Abstract

PURPOSE: Cardiac rehabilitation (CR) improves recovery from cardiac events and may aid in the recovery from cancer. We conducted a scoping review to systematically describe research on CR use by adults with cancer and examined acceptability and benefits of CR for adults with cancer. METHODS: We searched 4 databases through September 16, 2019. Studies were required to have enrolled adults with cancer into CR or into a CR-based rehabilitation program. RESULTS: We identified 780 articles. Ten articles from 9 studies met inclusion criteria. Studies occurred in the United States (n=3), Canada (n=4), and the United Kingdom (n=2).
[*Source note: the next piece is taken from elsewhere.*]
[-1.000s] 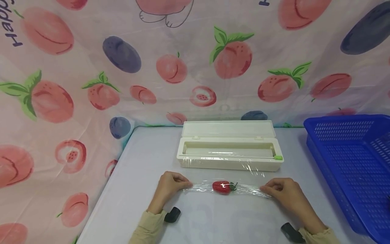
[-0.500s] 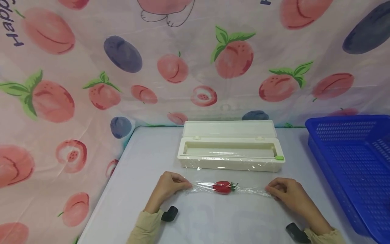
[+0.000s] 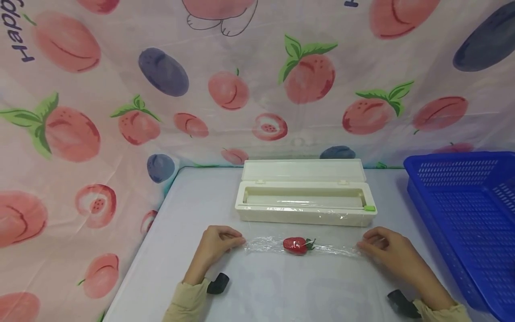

Five studies used a quasi-experimental pre-post design, 3 used a retrospective cohort design, and 1 was a randomized control trial. In total, 662 adults with cancer were included: 74% were female and most had breast cancer (breast 60%, prostate 7%, hematologic 7%, lung 3%, other 23%). The average age at baseline was 55 years for 5 studies and 59, 65, 66, and 74 years for the other studies. Race/ethnicity was reported in 2 studies for 82 adults and the majority of adults were white. Two studies included adults that were post-treatment, 6 included adults that were during treatment or post-treatment, and 1 did not report treatment status. Six studies used an existing CR program, 2 developed a new cancer rehabilitation program based on a CR model, and 1 did not report CR program details. In 2 studies, adults with cancer were interviewed about acceptability of CR. Adults liked the peer support of CR and believed that CR increased their motivation and confidence to be active. Barriers to attending CR were travel distance and lengthy recoveries from surgery/treatment. Seven studies measured changes in outcomes before and after CR. The most frequently measured outcomes were cardiorespiratory fitness (n=4), walking speed (n=3), body composition (n=3), depression (n=3), and quality of life (n=3); in most studies these outcomes improved after rehabilitation. Three studies monitored safety and reported no adverse events. CONCLUSION: CR may safely improve physical and psychosocial health of adults with cancer. Future studies would benefit from the use of more rigorous study designs with a control group, inclusion of a diverse sample of adults with cancer, and more feedback on acceptability of CR from adults with cancer.